TASK INSTRUCTIONS — How many lines in the listing below contain the string "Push"? Say only the number.

DATASET CONTENT —
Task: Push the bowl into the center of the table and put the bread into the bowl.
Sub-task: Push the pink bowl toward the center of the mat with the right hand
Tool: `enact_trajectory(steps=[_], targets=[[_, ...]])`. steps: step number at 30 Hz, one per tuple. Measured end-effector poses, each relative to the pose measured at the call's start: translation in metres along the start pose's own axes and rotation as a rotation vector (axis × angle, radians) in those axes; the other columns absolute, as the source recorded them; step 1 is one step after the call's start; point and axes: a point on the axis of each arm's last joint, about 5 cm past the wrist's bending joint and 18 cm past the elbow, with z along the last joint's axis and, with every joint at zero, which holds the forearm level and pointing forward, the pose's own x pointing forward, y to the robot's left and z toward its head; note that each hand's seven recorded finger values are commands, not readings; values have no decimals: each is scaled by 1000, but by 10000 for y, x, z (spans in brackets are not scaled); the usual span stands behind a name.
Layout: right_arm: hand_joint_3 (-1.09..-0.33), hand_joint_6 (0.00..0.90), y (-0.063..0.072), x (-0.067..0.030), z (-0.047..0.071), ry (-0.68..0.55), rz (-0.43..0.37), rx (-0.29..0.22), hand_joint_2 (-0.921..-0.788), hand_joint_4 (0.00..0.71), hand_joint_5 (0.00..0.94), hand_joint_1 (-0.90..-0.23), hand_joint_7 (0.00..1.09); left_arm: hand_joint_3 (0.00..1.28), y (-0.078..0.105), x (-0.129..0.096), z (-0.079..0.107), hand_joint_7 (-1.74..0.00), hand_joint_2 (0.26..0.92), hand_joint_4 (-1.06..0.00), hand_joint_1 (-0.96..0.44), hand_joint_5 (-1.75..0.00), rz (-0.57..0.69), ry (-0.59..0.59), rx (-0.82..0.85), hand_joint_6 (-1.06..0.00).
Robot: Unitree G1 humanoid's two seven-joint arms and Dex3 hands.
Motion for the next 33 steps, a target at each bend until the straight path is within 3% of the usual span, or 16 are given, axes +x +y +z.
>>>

SOLUTION — 2